As we move forward, we expect same and similar in terms of credit, mostly C&I, but having some smattering of CRE in there. And that really is owner-occupied whereas a distribution company has got a warehouse that they want us to finance. And we want the entire relationship, so we’ll take — we’ll pick up that piece of CRE, a line of credit and then of course, all their operating accounts and their liquidity. So it’s an all-in relationship.
Andrew Terrell: Yes. Understood. Okay. I appreciate it. And then just going back to the point on loan growth. I heard some of the commentary that maybe production was slowing down. I think we certainly saw that this quarter at $135 million of originations. Would your expectation be that origination levels moderate from that $135 million into the fourth quarter? And then just overall, could you share maybe your expectations for kind of net balance sheet growth, both loan and deposit growth moving forward?
James Beckwith: Sure. We’re seeing a slowdown in loan production given market conditions. So I don’t expect it will originate that level in fourth quarter. I would say probably as we sit here today, we probably are going to do probably something $10 million to $20 million less than that. We do expect some payoffs, so our net loan growth in the fourth quarter will probably be no better than it was in the third quarter. I think that’s probably a safe statement. From a depository perspective, we’ve got a pretty substantial pipeline probably more so than we’ve had in the last six to nine months, we’ve got some potentially very — some very large customers coming on and that relate to some of the verticals in which we’re in. So we’re excited about that.
But again, these things take time. And we do expect our deposit growth to exceed our loan growth in the fourth quarter.

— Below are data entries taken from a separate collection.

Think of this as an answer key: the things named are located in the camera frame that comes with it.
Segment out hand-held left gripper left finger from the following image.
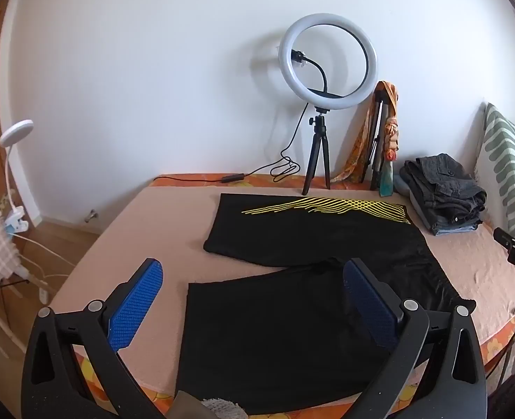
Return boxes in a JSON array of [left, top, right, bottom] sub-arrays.
[[20, 258, 164, 419]]

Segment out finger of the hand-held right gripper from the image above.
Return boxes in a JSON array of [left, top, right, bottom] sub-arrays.
[[494, 226, 515, 250]]

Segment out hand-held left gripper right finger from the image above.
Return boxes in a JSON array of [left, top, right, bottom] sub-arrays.
[[344, 257, 488, 419]]

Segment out black pants with yellow print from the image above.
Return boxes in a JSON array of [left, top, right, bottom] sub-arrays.
[[175, 193, 477, 415]]

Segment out dark grey folded pants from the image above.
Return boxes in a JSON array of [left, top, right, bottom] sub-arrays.
[[399, 154, 488, 224]]

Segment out folded blue jeans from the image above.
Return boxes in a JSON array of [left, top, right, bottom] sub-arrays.
[[410, 196, 485, 236]]

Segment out green and white leaf pillow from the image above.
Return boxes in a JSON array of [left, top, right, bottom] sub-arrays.
[[473, 102, 515, 240]]

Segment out bed with pink sheet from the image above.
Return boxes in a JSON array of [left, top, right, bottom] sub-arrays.
[[48, 172, 515, 419]]

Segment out fuzzy grey cloth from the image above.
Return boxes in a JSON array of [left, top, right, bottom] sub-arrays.
[[170, 390, 250, 419]]

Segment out orange patterned scarf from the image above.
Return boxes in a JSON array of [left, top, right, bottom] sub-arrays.
[[331, 81, 401, 184]]

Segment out white clip lamp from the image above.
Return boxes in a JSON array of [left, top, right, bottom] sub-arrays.
[[0, 119, 35, 235]]

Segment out white lamp cable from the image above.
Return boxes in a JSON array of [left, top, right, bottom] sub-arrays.
[[15, 232, 78, 281]]

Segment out grey folded metal frame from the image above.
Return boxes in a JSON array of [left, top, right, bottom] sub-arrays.
[[361, 91, 392, 191]]

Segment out black ring light cable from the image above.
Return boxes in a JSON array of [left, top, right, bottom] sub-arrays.
[[153, 102, 310, 184]]

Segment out white ring light on tripod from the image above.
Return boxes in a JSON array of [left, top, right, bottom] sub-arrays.
[[278, 13, 378, 196]]

I think you could see that we did that marginally in the third quarter, and we expect same or similar results in the fourth quarter but at reduced levels, certainly on the loan side, maybe not so much on the deposit side, but certainly on the loan side.
Heather Luck: And as we look through to 2024 also, I know we’ve given this guidance before, but we are still looking at 10% loan growth, 8% deposit growth — oh sorry, flip that, 10% deposit growth, 8% loan growth for the forecast period.
James Beckwith: I think we’re pretty much right on top of that year-to-date, maybe a little lower on deposits, but right about that on loans. But certainly, deposit growth has exceeded loan growth.
Andrew Terrell: Yes. I appreciate it. And the last one for me, the $135 million of originations made this quarter. Do you know what the weighted average yield was for new originations?
Heather Luck: Yes. That was 7.70%.
Andrew Terrell: 7.70%. Got it. Okay, I will step back into queue. Thanks for taking the questions.
James Beckwith: Thank you, Andrew.
Operator: [Operator Instructions]. The next question comes from Gary Tenner with D.A. Davidson. Please go ahead.
Gary Tenner: Hey, thanks for the follow-up. Heather, I just want to clarify the comment you just made upon the loan and deposit growth. That was relative to 2023?
Heather Luck: Correct, annual…
Gary Tenner: Any kind of early thoughts on the kind of similar metrics and outlook for 2024?
Heather Luck: Yes, a similar thing, 10% deposits, 8% loans.
Gary Tenner: Okay, perfect. Thank you.
Operator: The next question comes from Andrew Terrell with Stephens. Please go ahead.
Andrew Terrell: Hey, thanks for the follow-up. Heather, I wanted to get an idea, I mean you guys have certainly done a good job in hiring this year. But when I look at expenses, the expense run rate has also been, I’d call it pretty well contained. I wanted to get your thoughts on maybe the expense run rate heading into the fourth quarter? And then any preliminary thoughts on expense growth in 2024?